Cet assaut a semé le trouble chez tous les poi­lus et for­cé notre dés­illu­sion. Depuis, on ne sup­porte plus les sacri­fices inutiles, les men­songes de l’é­tat major. Tous les com­bat­tants déses­pèrent de l’exis­tence, beau­coup ont déser­té et per­sonne ne veut plus mar­cher. Des tracts cir­culent pour nous inci­ter à dépo­ser les armes. La semaine der­nière, le régi­ment entier n’a pas vou­lu sor­tir une nou­velle fois de la tran­chée, nous avons refu­sé de conti­nuer à atta­quer mais pas de défendre.

Alors, nos offi­ciers ont été char­gés de nous juger. J’ai été condam­né à pas­ser en conseil de guerre excep­tion­nel, sans aucun recours pos­sible. La sen­tence est tom­bée : je vais être fusillé pour l’exemple, demain, avec six de mes cama­rades, pour refus d’ob­tem­pé­rer. En nous exé­cu­tant, nos supé­rieurs ont pour objec­tif d’ai­der les com­bat­tants à retrou­ver le goût de l’o­béis­sance, je ne crois pas qu’ils y parviendront.

Com­pren­dras-tu Léo­nie ché­rie que je ne suis pas cou­pable mais vic­time d’une jus­tice expé­di­tive ? Je vais finir dans la fosse com­mune des morts hon­teux, oubliés de l’his­toire. Je ne mour­rai pas au front mais les yeux ban­dés, à l’aube, age­nouillé devant le pelo­ton d’exé­cu­tion. Je regrette tant ma Léo­nie la dou­leur et la honte que ma triste fin va t’infliger.

C’est si dif­fi­cile de savoir que je ne te rever­rai plus et que ma fille gran­di­ra sans moi. Conce­voir cette enfant avant mon départ au com­bat était une si douce et si jolie folie mais aujourd’­hui, vous lais­ser seules toutes les deux me brise le cœur. Je vous demande par­don mes anges de vous abandonner.

Pro­mets-moi mon amour de taire à ma petite Jeanne les cir­cons­tances exactes de ma dis­pa­ri­tion. Dis-lui que son père est tom­bé en héros sur le champ de bataille, parle-lui de la bra­voure et la vaillance des sol­dats et si un jour, la mémoire des poi­lus fusillés pour l’exemple est réha­bi­li­tée, mais je n’y crois guère, alors seule­ment, et si tu le juges néces­saire, montre-lui cette lettre.

Ne dou­tez jamais toutes les deux de mon hon­neur et de mon cou­rage car la France nous a tra­hi et la France va nous sacrifier.
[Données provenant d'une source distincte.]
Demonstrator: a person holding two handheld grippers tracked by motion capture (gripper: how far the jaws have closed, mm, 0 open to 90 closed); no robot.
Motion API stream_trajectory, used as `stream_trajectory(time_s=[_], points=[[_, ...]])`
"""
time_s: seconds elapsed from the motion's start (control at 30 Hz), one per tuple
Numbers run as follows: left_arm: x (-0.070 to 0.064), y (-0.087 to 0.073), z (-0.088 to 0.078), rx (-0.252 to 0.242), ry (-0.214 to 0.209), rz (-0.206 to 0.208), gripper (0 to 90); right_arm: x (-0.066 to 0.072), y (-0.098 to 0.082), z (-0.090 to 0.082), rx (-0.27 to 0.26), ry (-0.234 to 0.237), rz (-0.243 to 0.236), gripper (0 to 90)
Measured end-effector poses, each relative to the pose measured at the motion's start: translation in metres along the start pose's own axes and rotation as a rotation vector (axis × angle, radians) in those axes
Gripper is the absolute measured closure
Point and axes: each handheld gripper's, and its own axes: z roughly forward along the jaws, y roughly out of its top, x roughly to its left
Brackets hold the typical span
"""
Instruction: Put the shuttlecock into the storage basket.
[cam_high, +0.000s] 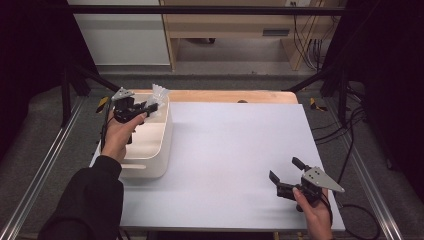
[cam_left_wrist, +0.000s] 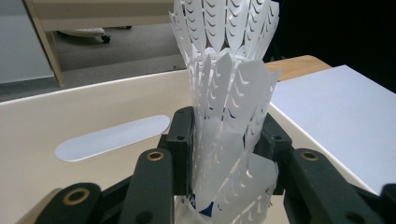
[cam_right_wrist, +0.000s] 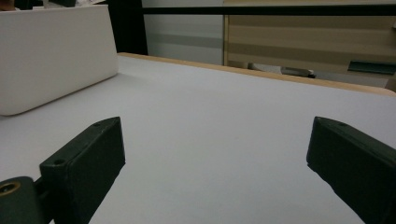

Pro­mets-moi aus­si ma douce Léo­nie, lorsque le temps aura lis­sé ta dou­leur, de ne pas renon­cer à être heu­reuse, de conti­nuer à sou­rire à la vie, ma mort sera ain­si moins cruelle. Je vous sou­haite à toutes les deux, mes petites femmes, tout le bon­heur que vous méri­tez et que je ne pour­rai pas vous don­ner. Je vous embrasse, le cœur au bord des larmes. Vos mer­veilleux visages, gra­vés dans ma mémoire, seront mon der­nier récon­fort avant la fin.